*Exercise details*
Output the listing exactly, without its pictures.

*Data excerpt*
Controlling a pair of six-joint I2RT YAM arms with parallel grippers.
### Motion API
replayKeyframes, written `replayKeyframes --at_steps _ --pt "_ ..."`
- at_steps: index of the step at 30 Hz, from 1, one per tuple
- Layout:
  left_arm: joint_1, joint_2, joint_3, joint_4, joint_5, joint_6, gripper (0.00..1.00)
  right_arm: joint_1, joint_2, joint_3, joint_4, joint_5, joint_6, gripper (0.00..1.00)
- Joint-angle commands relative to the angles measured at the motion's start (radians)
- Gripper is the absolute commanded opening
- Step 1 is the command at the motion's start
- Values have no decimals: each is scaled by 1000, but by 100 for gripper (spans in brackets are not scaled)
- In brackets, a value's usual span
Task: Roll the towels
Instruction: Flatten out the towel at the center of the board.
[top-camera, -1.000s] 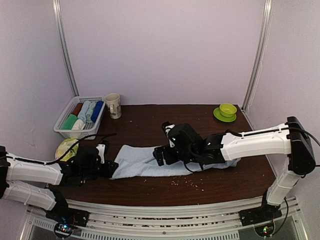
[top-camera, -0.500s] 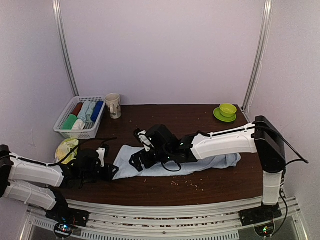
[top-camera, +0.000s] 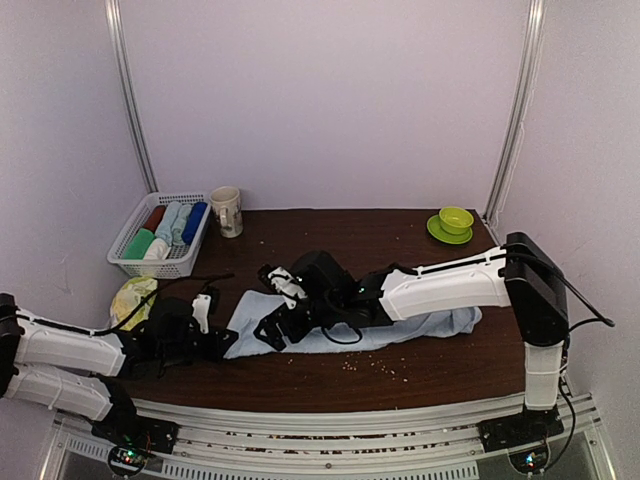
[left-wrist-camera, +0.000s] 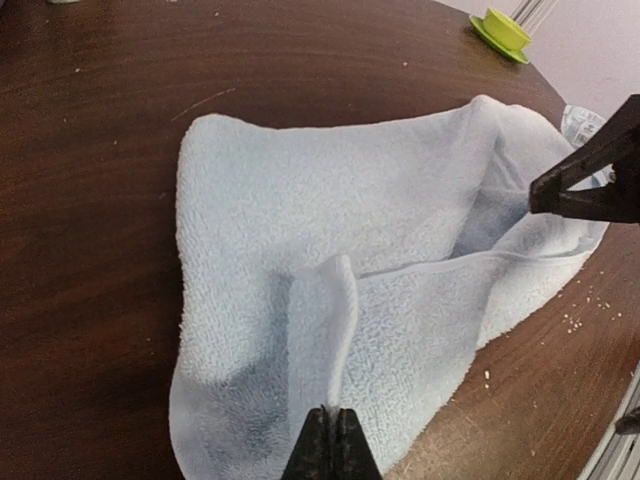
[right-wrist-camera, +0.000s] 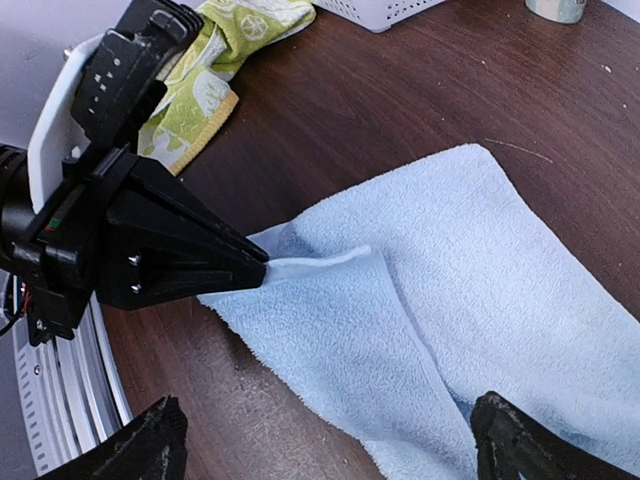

*Result of this exercise*
Controlling a pair of six-joint I2RT YAM arms with parallel grippers.
### Motion API
replayKeyframes, written `replayKeyframes --at_steps _ --pt "_ ..."`
- at_steps: index of the step at 30 Hz, from 1, one per tuple
- Layout:
  left_arm: joint_1, joint_2, joint_3, joint_4, joint_5, joint_6, gripper (0.00..1.00)
  right_arm: joint_1, joint_2, joint_3, joint_4, joint_5, joint_6, gripper (0.00..1.00)
- Joint-angle commands relative to the angles measured at the motion's start (radians)
- Gripper is the absolute commanded opening
- Step 1 is the command at the motion's start
- Values have no decimals: each is scaled by 1000, but by 100 for gripper (spans in brackets are not scaled)
- In brackets, a value's usual span
Task: Roll the towels
Instruction: Flatten out the towel at the center of the board.
[top-camera, -1.000s] 
[top-camera, -0.500s] 
[top-camera, +0.000s] 
[left-wrist-camera, +0.000s] 
[right-wrist-camera, +0.000s] 

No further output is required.